There are several things that should be done to prepare your house for the winter and the snow and frost that come with it. Water intrusion into foundations is not uncommon in the spring as the snow melts and the frost leaves the ground. To help fight any potential problems, a few basic checks should be done. Defects in the following areas are the most common causes of moisture seepage into basements.
The first area to check is the roofing and its drainage system. Go up on a ladder or the roof and check for loose or missing shingles and gaps around any protrusions such as attic and plumbing vents. Look for any flashings lifting or any visibly worn roofing cement or caulking. Problems in these areas can usually be patched with inexpensive roofing cement or sealant. Check the eaves troughs for debris and clean out gutters and openings for downspouts. If any loose fasteners are found on the trough or downspouts, they should be re-secured or replaced. Lastly make sure that the downspouts are extended away from the foundation 3-5’ for proper runoff.
The next place to inspect is the grading and vegetation around the foundation wall. This soil should have a noticeable slope away from the foundation and vegetation should be trimmed away from the house. This is particularly important in older homes such as Mr. Siemens’. Most older homes have clay weeping tiles, or drainage system, near the footing of the foundation wall. These tiles get plugged and lose their effectiveness over time. When this occurs, the built in drainage for excess soil moisture is lost. A test to see how functional your weeping tile remains, is to look in the basement floor drain during a heavy rain. There should be water dripping or running continuously from the holes in the side walls of the concrete around the floor drain. If they are dry, then the tiles are effectively plugged. This test may not apply if you have a sump pit and pump.

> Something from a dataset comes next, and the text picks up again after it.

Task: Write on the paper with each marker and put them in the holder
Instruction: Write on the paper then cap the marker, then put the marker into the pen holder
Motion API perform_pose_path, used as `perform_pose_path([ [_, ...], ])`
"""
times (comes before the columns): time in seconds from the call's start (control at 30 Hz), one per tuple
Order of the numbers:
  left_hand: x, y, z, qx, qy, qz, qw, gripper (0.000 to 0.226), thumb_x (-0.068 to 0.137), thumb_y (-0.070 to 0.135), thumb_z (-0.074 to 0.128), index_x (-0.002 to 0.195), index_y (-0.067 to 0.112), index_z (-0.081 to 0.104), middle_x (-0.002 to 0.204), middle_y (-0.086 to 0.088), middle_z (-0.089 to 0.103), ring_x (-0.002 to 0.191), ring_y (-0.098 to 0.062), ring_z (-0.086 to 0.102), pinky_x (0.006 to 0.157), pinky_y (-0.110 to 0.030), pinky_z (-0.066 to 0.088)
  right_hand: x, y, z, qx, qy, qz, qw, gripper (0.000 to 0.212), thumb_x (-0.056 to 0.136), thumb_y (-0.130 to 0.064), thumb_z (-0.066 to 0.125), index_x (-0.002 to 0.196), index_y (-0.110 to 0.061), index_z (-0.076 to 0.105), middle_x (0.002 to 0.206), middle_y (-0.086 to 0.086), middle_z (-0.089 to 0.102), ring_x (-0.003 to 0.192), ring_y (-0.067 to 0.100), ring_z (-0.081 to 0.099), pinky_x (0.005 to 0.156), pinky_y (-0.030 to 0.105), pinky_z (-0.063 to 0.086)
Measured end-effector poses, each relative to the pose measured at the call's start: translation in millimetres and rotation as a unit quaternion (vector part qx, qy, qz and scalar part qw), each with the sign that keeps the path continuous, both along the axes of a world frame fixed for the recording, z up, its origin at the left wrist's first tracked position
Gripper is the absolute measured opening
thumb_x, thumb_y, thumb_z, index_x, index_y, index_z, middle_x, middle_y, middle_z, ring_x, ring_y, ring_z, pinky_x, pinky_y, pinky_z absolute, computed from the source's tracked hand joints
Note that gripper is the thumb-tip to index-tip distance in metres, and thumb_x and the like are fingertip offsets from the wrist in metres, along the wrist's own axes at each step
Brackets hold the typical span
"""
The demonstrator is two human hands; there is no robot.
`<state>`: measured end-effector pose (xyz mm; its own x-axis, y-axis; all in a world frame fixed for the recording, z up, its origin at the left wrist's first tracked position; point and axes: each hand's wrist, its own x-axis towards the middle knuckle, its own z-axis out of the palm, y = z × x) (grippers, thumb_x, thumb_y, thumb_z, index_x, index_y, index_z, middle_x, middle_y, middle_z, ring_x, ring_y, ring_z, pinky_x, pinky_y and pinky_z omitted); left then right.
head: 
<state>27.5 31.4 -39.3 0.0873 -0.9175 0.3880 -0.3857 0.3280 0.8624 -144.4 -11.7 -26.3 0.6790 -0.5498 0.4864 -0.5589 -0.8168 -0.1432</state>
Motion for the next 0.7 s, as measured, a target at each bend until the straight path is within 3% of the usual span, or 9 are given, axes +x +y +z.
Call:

In Manitoba, we have “expansive clay soil” which shrinks or swells with changing moisture levels and is compounded by our freeze-thaw cycle. The amount of moisture in the soil around the foundation is very important in maintaining a solid and dry foundation. Too much moisture may cause frost heaving when the moisture in the soil expands, as it freezes or thaws. This may put excess pressure on the foundation walls and cause cracking, or force water through small holes and cracks already existing. Too little moisture and the soil will shrink away from the foundation and allow for easy water intrusion or other damage.
Watering around the foundation in the dry fall or late summer is a good idea to maintain a reasonable soil moisture level. Care should be taken to do this slowly and not directly on to windows, window wells, or foundation walls. If the soil is sloped in toward the house, it should be built up and seeded with grass before watering. This year has been exceptionally wet, in many parts of the province, and adding water to the soil should not be necessary, or may be detrimental. Check the soil immediately next to the foundation wall. If the ground is nicely sloped away and still reveals a noticeable gap, then get out the hose.
Trying to regulate the amount of moisture in the soil around a house is very difficult and often a guess, at best. Common sense, taking into account yearly rainfall, temperatures, and condition of the grass and vegetation in a yard, should help you determine whether watering is needed.